• **TASK BRIEF**: All lines from the start of the listing below through the line containing "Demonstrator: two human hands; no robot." are to be written out again exactly, and no others.
Segment Open
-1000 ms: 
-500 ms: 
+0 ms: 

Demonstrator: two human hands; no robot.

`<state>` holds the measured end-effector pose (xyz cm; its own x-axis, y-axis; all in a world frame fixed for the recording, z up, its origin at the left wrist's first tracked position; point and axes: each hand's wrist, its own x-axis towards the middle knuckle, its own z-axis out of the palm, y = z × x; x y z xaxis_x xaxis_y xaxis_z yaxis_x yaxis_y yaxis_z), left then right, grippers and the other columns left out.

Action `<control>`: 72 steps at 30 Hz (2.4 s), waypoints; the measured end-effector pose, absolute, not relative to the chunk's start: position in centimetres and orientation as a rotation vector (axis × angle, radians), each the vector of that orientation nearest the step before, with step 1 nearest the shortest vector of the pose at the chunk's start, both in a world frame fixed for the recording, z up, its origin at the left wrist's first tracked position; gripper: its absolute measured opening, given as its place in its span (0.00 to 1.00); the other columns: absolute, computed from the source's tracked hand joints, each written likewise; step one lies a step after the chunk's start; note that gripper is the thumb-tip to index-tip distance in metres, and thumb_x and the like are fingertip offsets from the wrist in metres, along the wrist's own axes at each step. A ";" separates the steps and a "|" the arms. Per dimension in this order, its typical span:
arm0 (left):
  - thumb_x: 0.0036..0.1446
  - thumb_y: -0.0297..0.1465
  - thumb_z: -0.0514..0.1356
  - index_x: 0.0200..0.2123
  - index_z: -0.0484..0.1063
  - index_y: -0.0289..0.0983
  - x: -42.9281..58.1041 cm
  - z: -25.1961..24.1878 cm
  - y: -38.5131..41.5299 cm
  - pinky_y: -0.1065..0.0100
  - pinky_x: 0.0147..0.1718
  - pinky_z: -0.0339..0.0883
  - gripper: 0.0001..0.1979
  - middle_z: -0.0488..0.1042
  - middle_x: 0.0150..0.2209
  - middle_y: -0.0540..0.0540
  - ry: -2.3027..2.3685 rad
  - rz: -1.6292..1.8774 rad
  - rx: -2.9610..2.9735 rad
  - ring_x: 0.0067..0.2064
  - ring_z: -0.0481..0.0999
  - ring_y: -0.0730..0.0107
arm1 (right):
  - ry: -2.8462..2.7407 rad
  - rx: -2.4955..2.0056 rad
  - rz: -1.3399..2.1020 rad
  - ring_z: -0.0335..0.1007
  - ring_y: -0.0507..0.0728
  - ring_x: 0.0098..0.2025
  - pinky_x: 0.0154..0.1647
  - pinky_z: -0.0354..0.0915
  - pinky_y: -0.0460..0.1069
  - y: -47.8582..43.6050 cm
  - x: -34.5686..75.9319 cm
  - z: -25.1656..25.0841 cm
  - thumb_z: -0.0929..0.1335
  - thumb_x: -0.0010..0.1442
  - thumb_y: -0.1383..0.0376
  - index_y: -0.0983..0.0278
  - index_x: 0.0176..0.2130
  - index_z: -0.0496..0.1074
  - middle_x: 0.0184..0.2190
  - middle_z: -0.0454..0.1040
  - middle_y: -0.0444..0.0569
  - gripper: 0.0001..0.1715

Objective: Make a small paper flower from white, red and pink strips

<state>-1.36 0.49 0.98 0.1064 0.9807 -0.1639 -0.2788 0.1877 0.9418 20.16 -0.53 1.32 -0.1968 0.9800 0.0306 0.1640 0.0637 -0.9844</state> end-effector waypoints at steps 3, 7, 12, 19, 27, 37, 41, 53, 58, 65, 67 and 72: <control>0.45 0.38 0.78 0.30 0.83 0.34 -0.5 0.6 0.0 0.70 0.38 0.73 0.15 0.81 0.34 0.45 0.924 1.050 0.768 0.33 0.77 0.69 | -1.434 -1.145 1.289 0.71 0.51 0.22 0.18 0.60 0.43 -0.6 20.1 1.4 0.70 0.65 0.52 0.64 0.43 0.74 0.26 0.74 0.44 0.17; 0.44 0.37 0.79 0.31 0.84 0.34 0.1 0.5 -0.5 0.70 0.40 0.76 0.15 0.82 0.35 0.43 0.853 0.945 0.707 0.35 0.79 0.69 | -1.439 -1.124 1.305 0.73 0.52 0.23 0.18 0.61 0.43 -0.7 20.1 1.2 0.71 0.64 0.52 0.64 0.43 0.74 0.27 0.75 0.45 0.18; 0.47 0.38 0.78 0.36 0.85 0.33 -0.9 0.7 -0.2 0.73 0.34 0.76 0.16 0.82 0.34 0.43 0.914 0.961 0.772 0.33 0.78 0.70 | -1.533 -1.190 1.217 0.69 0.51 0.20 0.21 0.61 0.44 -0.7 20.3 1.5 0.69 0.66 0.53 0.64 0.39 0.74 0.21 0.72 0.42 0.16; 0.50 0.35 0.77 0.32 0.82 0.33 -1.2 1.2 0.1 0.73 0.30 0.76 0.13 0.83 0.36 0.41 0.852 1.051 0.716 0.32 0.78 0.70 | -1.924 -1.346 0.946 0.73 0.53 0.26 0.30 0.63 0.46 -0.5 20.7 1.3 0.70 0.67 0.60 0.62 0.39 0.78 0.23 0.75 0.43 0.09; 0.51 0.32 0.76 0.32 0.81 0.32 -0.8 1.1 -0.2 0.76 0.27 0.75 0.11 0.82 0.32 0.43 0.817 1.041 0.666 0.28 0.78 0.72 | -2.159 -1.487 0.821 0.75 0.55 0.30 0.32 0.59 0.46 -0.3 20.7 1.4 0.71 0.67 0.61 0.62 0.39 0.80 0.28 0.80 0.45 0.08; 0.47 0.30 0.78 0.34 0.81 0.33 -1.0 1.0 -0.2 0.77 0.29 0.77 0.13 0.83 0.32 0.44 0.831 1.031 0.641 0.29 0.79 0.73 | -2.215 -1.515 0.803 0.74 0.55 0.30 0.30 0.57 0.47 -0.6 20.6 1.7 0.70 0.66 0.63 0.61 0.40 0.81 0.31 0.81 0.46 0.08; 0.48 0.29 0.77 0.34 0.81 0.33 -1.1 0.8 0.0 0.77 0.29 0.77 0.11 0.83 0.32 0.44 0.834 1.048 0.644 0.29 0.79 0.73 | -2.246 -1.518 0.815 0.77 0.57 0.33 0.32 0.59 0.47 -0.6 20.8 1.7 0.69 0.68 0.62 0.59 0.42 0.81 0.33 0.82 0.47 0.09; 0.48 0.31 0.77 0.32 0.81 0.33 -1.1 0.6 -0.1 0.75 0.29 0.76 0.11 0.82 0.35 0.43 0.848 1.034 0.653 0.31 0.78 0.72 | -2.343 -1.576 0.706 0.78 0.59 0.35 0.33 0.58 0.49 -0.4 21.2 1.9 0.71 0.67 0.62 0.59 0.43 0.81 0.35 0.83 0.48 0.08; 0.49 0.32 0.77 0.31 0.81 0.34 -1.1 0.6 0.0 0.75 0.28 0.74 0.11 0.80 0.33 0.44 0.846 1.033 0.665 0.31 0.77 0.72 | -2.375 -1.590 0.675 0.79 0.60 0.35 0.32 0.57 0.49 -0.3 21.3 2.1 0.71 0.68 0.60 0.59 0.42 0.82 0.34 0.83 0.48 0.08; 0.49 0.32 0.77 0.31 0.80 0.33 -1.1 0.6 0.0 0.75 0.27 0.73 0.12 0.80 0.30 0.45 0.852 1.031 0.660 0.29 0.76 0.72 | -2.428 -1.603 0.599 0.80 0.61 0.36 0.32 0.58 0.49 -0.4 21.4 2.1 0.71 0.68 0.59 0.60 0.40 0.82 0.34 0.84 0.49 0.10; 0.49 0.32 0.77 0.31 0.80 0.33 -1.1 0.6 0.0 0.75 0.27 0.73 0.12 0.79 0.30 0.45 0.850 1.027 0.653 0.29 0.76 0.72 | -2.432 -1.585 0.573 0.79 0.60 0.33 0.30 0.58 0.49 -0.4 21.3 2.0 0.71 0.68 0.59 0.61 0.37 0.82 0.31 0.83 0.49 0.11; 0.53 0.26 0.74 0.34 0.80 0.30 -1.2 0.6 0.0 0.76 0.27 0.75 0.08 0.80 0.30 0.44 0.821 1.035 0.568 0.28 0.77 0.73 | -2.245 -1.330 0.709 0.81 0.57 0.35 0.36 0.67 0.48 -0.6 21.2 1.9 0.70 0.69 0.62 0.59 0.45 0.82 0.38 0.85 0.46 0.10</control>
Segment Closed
• **EXERCISE ANSWER**:
-1000 ms: 
-500 ms: 
+0 ms: 

Demonstrator: two human hands; no robot.

No more is needed for this answer.